BACKGROUND Coronary stenting is associated with two major complications: subacute thrombosis and neointimal proliferation resulting in restenosis. Our hypothesis is that the biocompatibility of metallic stents can be improved by coating with a polymer membrane that delivers agents that favorably modify the local arterial microenvironment. This study evaluates the kinetics, distribution, and bioactivity of the model drug forskolin delivered to the local arterial wall by a polyurethane-coated removable metallic stent. METHODS AND RESULTS Stents were used in rabbit carotid arteries (n = 20) for as long as 24 hours.
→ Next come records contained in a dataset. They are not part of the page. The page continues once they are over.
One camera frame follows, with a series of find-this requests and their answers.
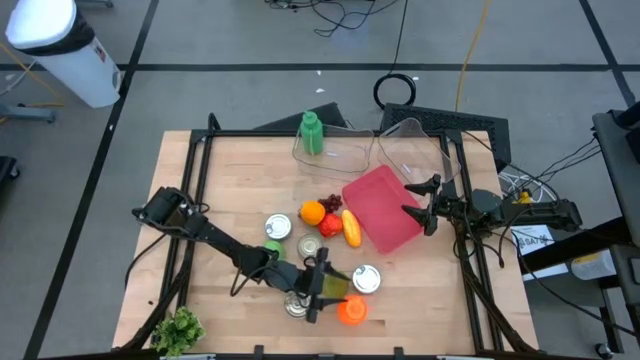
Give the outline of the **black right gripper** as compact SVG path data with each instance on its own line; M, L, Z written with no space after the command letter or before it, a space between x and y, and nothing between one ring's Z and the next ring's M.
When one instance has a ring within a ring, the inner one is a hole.
M404 188L414 194L425 196L426 194L436 194L440 186L441 176L434 174L425 182L406 184ZM468 215L468 202L464 197L456 198L443 193L434 198L432 206L417 208L402 205L401 208L423 228L425 236L432 236L437 230L437 216L445 217L451 221L452 219L464 220Z

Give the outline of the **blue salmon tin can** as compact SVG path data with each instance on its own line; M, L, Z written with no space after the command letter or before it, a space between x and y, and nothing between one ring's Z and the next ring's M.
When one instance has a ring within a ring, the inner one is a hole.
M322 239L315 234L303 235L297 243L297 253L304 260L307 257L315 256L317 251L323 246Z
M276 213L265 221L264 230L269 239L282 241L291 234L292 223L285 214Z
M284 309L294 318L304 318L310 305L309 296L299 296L294 291L289 291L284 297Z
M360 293L372 294L381 285L381 275L374 266L363 264L353 271L352 283Z

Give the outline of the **orange plastic water bottle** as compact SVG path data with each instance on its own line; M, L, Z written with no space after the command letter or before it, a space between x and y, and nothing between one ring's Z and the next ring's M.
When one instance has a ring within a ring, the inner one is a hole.
M357 326L367 319L368 305L363 296L347 295L344 302L337 305L336 314L341 323Z

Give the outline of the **red apple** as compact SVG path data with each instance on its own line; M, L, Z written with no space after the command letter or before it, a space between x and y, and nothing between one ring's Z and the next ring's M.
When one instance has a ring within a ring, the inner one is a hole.
M343 223L338 215L329 213L317 225L317 229L323 237L330 238L343 230Z

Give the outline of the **yellow mango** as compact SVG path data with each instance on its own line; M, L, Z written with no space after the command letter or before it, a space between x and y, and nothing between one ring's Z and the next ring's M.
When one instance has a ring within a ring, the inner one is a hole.
M349 210L344 210L341 214L341 220L346 242L351 247L360 247L362 244L362 235L360 225L355 215Z

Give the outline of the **orange fruit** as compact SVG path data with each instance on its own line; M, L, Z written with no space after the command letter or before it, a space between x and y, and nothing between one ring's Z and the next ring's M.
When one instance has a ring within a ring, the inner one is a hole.
M318 225L326 215L325 207L317 201L306 201L299 209L300 218L308 225Z

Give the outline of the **purple grape bunch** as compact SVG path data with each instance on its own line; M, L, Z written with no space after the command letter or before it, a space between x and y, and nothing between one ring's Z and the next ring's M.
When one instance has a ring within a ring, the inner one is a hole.
M318 202L325 208L327 213L334 213L343 205L341 196L337 194L331 194L327 198L319 199Z

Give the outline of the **green plastic water bottle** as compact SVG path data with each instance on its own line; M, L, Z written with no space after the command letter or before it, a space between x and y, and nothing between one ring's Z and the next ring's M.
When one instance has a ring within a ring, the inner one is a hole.
M323 124L315 112L305 111L302 114L299 131L304 150L307 154L318 155L323 151Z

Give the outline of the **pink plastic bin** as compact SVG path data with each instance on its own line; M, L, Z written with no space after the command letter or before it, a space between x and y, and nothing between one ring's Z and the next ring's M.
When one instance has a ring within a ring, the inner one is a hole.
M402 208L419 203L387 165L344 186L342 198L380 254L395 251L422 232Z

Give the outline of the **clear plastic bin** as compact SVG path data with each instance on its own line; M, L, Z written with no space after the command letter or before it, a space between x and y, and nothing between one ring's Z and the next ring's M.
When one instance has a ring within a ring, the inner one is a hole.
M403 184L423 183L433 175L449 182L460 165L449 154L446 137L429 136L416 118L406 118L378 137L378 160L388 165Z
M373 142L371 130L324 125L321 152L307 152L301 132L298 132L291 155L302 173L350 182L368 170Z

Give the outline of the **black perforated panel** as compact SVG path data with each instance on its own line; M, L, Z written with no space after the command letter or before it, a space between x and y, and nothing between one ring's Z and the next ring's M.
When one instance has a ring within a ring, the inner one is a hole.
M511 163L511 146L508 120L460 112L388 103L380 125L386 131L406 118L417 119L424 132L431 134L443 129L485 131L495 152L494 162L500 173Z

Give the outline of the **green leafy lettuce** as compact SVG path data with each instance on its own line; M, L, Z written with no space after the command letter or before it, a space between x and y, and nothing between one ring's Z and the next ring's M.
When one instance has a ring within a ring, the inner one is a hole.
M192 348L206 335L199 318L187 307L179 307L176 312L161 321L152 332L155 340L151 347L159 354L177 357Z

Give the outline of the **white plastic container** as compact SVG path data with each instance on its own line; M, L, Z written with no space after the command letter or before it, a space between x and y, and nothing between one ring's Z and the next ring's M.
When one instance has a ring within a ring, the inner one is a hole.
M594 280L617 274L609 250L576 258L571 262L570 268L571 272L580 280Z

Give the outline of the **grey side cart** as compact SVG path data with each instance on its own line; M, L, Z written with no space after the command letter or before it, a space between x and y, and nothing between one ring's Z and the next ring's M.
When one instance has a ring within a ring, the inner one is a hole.
M640 246L640 163L627 140L634 126L621 126L621 114L596 113L592 122L622 215L633 242Z

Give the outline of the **black metal table frame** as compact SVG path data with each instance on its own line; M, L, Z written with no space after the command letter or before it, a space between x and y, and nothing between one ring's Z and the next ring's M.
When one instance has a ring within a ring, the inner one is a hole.
M181 187L177 189L189 195L193 202L199 206L200 211L204 213L201 209L203 205L202 198L214 138L251 138L253 136L259 138L296 138L297 133L296 131L222 130L217 119L210 117L207 128L193 130L190 133L183 181ZM464 175L462 183L466 187L463 197L466 200L470 200L469 176ZM447 182L444 191L455 196L454 184ZM527 356L538 356L539 350L525 342L495 303L484 253L488 247L483 241L486 236L469 235L462 226L454 227L454 230L455 241L453 249L463 278L474 343L474 355L478 357L488 356L493 359L523 359ZM170 239L170 246L160 298L155 308L133 337L118 348L121 352L133 351L139 355L150 355L154 359L159 359L162 355L154 349L145 349L144 344L151 337L155 327L165 319L166 311L171 302L185 302L185 293L191 276L195 246L200 243L171 238L162 233L161 235Z

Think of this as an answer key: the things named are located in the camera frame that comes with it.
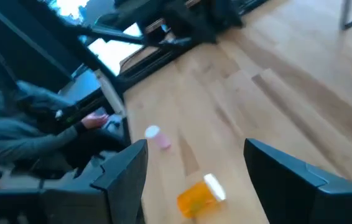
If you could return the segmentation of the person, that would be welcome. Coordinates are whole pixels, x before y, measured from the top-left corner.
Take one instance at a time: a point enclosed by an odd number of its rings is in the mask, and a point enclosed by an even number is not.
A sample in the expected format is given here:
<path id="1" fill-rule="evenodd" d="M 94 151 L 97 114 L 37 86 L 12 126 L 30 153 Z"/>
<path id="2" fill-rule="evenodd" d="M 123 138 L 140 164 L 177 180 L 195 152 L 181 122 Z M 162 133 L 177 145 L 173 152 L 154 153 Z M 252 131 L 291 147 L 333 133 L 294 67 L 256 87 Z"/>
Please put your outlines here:
<path id="1" fill-rule="evenodd" d="M 58 134 L 45 132 L 31 110 L 70 105 L 63 97 L 30 83 L 19 81 L 14 89 L 0 86 L 0 166 L 51 179 L 74 170 L 81 174 L 93 156 L 127 147 L 103 126 L 86 129 L 81 121 Z"/>

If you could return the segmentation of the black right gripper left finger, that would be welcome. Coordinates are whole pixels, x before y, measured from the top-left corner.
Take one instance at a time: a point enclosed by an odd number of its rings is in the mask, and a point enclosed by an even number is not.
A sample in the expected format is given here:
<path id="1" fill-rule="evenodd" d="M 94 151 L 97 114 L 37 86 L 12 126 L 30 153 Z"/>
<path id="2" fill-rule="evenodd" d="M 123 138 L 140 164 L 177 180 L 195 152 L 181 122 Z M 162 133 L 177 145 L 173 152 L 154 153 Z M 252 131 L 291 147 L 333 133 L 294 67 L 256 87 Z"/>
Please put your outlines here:
<path id="1" fill-rule="evenodd" d="M 147 141 L 58 187 L 0 190 L 0 223 L 145 224 Z"/>

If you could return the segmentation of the black handheld controller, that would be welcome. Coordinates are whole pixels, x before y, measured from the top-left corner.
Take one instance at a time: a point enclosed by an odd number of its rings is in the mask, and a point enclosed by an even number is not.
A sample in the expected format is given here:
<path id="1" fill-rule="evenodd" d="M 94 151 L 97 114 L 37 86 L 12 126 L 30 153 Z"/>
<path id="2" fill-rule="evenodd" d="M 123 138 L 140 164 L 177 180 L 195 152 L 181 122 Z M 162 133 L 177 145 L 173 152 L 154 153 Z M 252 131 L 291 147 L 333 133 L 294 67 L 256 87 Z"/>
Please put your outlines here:
<path id="1" fill-rule="evenodd" d="M 83 106 L 73 105 L 60 109 L 51 109 L 47 106 L 32 107 L 31 110 L 43 131 L 58 134 L 99 108 L 99 104 L 90 103 Z"/>

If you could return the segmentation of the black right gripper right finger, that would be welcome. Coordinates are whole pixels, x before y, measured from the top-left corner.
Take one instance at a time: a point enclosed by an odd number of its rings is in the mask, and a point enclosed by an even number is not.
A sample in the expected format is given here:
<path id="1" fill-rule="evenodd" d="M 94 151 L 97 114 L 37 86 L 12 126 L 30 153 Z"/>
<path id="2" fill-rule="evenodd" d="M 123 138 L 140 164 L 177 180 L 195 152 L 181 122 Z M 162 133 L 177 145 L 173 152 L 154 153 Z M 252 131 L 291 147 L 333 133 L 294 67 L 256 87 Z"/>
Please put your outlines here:
<path id="1" fill-rule="evenodd" d="M 256 139 L 244 159 L 270 224 L 352 224 L 352 181 Z"/>

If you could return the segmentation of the orange medicine bottle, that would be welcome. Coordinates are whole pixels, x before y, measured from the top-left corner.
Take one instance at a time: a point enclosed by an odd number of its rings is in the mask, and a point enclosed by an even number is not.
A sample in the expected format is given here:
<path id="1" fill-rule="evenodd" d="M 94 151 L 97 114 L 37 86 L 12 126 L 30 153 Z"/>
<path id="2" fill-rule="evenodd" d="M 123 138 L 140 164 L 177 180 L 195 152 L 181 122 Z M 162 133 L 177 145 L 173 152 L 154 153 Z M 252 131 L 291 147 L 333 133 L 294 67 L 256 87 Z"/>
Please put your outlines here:
<path id="1" fill-rule="evenodd" d="M 193 218 L 226 200 L 226 192 L 213 174 L 206 174 L 203 180 L 177 197 L 177 205 L 182 215 Z"/>

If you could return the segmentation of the white metal bars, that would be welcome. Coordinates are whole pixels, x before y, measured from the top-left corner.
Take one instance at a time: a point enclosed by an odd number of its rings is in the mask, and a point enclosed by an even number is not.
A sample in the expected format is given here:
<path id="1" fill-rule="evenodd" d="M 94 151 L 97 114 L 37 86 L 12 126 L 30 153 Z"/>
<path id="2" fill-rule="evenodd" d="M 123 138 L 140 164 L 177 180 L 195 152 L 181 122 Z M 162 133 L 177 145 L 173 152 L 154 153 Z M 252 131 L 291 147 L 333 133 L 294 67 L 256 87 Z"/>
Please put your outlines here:
<path id="1" fill-rule="evenodd" d="M 100 83 L 101 91 L 103 92 L 103 95 L 114 110 L 114 113 L 121 116 L 122 118 L 125 118 L 127 114 L 124 104 L 121 101 L 121 98 L 117 94 L 116 90 L 114 89 L 114 86 L 112 86 L 110 81 L 106 78 L 106 76 L 101 70 L 96 70 L 94 71 L 94 73 L 96 75 L 96 79 Z"/>

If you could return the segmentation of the black aluminium table frame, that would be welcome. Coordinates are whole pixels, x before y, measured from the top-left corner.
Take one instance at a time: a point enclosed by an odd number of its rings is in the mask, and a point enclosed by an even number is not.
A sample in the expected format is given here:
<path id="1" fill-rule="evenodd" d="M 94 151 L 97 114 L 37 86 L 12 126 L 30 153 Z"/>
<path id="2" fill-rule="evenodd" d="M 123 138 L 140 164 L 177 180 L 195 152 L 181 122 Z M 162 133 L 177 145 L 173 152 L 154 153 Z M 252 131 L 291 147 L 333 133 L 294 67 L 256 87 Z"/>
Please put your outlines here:
<path id="1" fill-rule="evenodd" d="M 241 17 L 255 8 L 261 6 L 268 0 L 232 0 L 235 8 L 238 10 Z M 217 33 L 223 32 L 233 26 L 228 26 L 220 29 Z M 142 60 L 136 62 L 129 68 L 123 67 L 118 74 L 117 78 L 121 84 L 121 89 L 123 91 L 128 90 L 133 85 L 137 84 L 141 80 L 145 79 L 152 73 L 156 72 L 158 69 L 167 65 L 177 57 L 181 56 L 185 52 L 194 48 L 199 44 L 191 44 L 181 48 L 158 48 L 142 45 L 144 50 L 151 49 L 152 53 L 145 56 Z"/>
The quantity of forskolin bound to the stent decreased exponentially with a half-life of 5.8 hours. Blood concentrations peaked at 140 +/- 39 pg/microL at 4 hours. The adjacent arterial media contained 60 +/- 39 ng/mg, which was 380- and 460-fold greater than the contralateral carotid media and the systemic blood, respectively (P < .0001). Media forskolin concentrations declined exponentially over time with a tissue half-life of 5.0 hours. Drug distributed throughout the vessel wall with decreasing gradients in the radial and axial dimensions consistent with a diffusion process. Removal of the stent was associated with a 100-fold decline in media forskolin concentration within 2 hours. Forskolin release was associated with a sustained 92% increase in carotid blood flow and a 60% decrease in local arterial resistance compared with coated control stents (P < .005). In another set of rabbits (n = 14) using a carotid crush injury, flow-reduction model, forskolin prolonged the time to flow variation and occlusion by 12-fold compared with the use of bare metal stents and 5-fold compared with the use of polyurethane-coated stents (P < .0001). CONCLUSIONS A polymer-coated metallic stent can deliver forskolin to the local arterial wall in high concentrations relative to the blood or other tissues. High local drug concentrations are dependent on maintaining stent-to-tissue gradients. The delivered drug is biologically active, demonstrating vasodilating and antiplatelet properties.